The Food Systems Summit represents 25 years of food advocacy that has led to three key issues that everyone at least agrees on, Professor Fakhri says.
“It’s this, one: climate change is a problem and the food system is part of the problem and part of the solution. That took years to get on the agenda. Food systems and climate change go hand in hand.
“Two: the status quo can no longer hold. Everyone agrees that supply chains don’t work well, that financial markets didn’t work well. So, things must change. That’s finally being heard across all sectors.
“Three: All sectors realise that food matters – it’s not just for the Ministry of Agriculture from a government perspective. It’s labour, it’s gender, environment, urban planning, land use, indigenous rights. The food system is everything. If you transform the food system you transform your country.
“What’s at stake now is there’s a recognition that there needs to be more investment in new ways of growing food and not just extracting wealth.
“What’s at stake is investment. How should we direct public funds in a way that change the food system? Do more of those public funds go towards the business sector, or only the business sector committed to human rights? Do those funds go toward creating new relationships between city governments and social movements, procurement programmes, universal healthcare, social protection programmes? And where does research money go?
“How do we direct all this energy in terms of investment and also private investment. Where is private investment going to go? Most private investors are looking for a return, but some also want to make the world a better place. Others say we start with accountability, with equality, and then sure you can make a profit. And some would say they don’t want private investment.
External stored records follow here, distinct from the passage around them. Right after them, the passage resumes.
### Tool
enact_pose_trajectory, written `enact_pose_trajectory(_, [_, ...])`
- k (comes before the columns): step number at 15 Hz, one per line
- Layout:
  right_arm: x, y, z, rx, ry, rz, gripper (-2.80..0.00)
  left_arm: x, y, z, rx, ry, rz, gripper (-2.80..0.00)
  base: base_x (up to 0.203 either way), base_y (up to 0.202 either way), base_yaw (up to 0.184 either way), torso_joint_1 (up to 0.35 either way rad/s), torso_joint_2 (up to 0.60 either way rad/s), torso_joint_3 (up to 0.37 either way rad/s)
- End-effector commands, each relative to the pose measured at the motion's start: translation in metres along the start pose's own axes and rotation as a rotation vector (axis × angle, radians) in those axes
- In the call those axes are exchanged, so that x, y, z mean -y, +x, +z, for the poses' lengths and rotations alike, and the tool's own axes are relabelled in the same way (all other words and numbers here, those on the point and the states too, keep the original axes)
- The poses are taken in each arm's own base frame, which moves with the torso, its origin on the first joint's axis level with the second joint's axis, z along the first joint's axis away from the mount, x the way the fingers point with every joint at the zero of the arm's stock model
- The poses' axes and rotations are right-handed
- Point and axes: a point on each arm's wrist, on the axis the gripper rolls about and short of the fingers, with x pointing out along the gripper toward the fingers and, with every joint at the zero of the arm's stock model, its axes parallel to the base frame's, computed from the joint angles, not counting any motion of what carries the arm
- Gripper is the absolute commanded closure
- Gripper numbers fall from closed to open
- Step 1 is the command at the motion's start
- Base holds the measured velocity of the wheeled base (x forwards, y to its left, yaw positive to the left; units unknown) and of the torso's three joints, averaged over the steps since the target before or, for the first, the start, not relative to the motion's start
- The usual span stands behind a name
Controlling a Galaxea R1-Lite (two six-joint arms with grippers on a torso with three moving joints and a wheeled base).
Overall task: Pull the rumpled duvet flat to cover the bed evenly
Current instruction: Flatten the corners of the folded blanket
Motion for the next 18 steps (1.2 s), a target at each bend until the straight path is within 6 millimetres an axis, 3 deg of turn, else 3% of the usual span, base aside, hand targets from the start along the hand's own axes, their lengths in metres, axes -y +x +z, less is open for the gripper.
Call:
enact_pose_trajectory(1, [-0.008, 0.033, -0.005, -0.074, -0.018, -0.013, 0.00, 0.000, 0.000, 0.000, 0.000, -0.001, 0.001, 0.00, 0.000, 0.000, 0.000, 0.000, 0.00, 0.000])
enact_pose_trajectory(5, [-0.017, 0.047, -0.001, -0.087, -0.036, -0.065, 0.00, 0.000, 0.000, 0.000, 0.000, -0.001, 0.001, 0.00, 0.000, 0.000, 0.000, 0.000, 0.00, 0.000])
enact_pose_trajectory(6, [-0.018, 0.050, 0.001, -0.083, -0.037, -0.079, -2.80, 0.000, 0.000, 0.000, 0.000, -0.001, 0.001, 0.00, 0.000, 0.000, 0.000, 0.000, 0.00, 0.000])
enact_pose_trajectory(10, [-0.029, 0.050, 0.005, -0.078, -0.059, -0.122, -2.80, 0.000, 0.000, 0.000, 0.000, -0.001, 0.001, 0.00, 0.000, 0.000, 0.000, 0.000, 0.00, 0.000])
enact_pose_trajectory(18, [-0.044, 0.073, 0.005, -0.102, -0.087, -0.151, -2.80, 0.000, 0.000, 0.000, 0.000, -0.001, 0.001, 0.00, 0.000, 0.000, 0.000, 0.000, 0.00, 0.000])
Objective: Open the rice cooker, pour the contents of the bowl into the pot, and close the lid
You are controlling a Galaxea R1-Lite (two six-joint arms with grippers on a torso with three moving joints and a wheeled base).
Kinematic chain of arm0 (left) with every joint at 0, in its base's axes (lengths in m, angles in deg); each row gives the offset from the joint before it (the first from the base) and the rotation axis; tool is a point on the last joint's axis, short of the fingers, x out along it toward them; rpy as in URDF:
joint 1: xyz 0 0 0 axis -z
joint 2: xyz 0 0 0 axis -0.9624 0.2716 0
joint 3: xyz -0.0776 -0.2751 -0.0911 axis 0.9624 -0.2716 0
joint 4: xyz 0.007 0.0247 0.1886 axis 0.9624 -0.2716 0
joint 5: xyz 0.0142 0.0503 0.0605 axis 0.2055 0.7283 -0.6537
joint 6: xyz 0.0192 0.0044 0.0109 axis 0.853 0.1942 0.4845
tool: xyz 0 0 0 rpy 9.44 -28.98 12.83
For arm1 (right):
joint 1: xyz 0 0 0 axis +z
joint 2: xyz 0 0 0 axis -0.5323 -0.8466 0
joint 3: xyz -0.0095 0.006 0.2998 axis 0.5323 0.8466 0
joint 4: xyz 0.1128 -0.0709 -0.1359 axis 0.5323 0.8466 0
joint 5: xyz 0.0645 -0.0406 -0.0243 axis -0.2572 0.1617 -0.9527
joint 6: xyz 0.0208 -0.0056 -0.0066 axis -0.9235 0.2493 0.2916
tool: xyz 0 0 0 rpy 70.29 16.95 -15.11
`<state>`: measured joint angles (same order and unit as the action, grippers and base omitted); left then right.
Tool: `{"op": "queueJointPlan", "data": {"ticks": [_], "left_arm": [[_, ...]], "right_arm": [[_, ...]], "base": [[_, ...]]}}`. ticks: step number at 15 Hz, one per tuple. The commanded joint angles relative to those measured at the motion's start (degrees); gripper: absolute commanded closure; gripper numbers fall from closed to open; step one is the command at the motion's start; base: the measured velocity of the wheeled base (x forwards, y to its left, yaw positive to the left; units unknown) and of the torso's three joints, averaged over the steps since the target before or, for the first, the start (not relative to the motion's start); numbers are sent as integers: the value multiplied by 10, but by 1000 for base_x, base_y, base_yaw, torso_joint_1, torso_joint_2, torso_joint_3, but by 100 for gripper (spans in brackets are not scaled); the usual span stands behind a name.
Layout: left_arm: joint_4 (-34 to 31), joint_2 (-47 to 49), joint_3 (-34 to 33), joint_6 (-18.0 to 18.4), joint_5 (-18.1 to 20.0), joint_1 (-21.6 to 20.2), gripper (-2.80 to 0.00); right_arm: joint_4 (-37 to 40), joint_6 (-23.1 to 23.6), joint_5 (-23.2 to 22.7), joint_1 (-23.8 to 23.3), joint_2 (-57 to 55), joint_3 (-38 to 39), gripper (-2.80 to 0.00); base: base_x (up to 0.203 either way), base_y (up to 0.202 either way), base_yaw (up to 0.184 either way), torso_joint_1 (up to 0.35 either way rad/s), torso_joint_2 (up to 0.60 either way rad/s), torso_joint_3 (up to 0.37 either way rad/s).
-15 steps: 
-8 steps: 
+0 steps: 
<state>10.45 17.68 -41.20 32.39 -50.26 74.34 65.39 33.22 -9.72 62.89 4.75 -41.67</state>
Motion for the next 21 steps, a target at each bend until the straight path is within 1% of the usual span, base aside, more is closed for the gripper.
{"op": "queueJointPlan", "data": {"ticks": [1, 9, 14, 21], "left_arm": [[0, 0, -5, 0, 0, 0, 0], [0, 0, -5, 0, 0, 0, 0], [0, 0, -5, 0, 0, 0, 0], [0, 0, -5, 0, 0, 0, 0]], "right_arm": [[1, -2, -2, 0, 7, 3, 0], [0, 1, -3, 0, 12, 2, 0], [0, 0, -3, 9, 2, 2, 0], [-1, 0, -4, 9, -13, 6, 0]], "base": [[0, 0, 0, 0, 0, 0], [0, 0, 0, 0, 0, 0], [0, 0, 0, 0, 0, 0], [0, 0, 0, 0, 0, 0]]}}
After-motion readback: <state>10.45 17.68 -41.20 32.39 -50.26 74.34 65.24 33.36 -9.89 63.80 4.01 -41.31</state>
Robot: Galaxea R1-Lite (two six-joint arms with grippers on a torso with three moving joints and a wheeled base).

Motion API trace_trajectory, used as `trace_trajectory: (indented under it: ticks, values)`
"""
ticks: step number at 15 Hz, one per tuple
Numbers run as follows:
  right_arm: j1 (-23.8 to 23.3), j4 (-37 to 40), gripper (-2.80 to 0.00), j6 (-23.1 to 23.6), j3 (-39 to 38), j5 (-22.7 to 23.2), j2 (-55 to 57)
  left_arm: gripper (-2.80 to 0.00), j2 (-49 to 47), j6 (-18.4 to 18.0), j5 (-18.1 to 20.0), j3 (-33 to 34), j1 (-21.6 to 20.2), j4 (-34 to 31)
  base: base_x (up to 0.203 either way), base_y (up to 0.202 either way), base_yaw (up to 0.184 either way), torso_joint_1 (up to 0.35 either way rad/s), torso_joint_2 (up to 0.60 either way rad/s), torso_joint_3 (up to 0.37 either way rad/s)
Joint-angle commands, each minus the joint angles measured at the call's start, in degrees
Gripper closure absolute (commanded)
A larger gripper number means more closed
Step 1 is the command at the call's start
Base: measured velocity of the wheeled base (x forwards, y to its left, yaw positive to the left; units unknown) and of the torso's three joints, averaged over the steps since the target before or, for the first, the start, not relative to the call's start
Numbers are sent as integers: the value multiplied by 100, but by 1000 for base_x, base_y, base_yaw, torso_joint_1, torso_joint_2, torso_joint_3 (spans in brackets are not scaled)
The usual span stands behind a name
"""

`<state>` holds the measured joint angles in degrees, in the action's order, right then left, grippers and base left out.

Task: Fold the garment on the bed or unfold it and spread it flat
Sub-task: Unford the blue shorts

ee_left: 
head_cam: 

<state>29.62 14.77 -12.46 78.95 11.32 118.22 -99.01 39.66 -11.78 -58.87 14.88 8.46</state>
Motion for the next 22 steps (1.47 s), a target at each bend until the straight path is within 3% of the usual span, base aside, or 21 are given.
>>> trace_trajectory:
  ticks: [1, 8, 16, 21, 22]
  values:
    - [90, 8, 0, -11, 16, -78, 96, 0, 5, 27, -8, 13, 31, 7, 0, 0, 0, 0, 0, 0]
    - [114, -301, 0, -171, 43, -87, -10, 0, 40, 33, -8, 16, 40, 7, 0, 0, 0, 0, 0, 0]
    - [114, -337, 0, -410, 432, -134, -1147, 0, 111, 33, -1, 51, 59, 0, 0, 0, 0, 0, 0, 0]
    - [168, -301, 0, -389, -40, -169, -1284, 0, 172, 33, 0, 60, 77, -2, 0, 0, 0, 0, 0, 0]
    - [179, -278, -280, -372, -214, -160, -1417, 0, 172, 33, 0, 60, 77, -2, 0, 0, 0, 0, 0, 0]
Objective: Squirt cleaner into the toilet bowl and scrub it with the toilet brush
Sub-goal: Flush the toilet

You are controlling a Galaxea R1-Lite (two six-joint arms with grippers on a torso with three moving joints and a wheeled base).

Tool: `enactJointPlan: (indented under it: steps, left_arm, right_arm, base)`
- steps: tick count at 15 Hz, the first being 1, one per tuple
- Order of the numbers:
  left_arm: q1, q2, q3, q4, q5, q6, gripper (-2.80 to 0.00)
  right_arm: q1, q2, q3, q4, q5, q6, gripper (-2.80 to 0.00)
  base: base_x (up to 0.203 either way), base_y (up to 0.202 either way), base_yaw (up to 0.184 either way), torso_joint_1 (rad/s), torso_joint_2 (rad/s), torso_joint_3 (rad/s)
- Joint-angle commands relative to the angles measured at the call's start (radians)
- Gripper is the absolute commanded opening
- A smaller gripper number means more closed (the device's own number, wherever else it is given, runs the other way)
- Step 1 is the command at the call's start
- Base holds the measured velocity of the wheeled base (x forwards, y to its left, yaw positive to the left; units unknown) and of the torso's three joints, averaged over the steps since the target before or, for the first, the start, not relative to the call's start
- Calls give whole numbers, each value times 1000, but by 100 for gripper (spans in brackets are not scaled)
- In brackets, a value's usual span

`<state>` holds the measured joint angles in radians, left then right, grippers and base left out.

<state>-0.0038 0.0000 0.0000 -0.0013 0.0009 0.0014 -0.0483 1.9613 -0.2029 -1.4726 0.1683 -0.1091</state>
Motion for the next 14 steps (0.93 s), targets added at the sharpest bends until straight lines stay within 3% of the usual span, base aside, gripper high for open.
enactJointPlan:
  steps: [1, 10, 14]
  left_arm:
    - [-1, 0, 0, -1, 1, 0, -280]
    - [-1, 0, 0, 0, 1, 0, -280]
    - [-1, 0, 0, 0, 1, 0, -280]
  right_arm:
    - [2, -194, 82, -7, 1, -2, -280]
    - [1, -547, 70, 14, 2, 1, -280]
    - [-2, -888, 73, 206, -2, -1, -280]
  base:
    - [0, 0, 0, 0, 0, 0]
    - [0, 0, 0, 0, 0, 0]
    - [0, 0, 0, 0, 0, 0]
“Agro-ecology and civil movements are not against business and they’re not against the market. They have a clear articulation of what the market should look like.
“And good faith is at stake. Will there be instances of greenwashing and cynicism? Of course. But the way I’m engaging with everyone at the summit is that everyone’s operating on good faith with these basic assumptions we all share.”
Regarding his thematic report to the Human Rights Council in March, Professor Fakhri said, “My assessment of the summit will be on the record – the way I’ve seen it internally, the decision-making, all of it. And right now, I remain ambivalent. I don’t know if it’s going to be a good summit.
“I’m doing my best to educate and articulate what a human rights approach should be. Whether that gains traction and will be implemented in a way that can change the food system for the better, I don’t know.”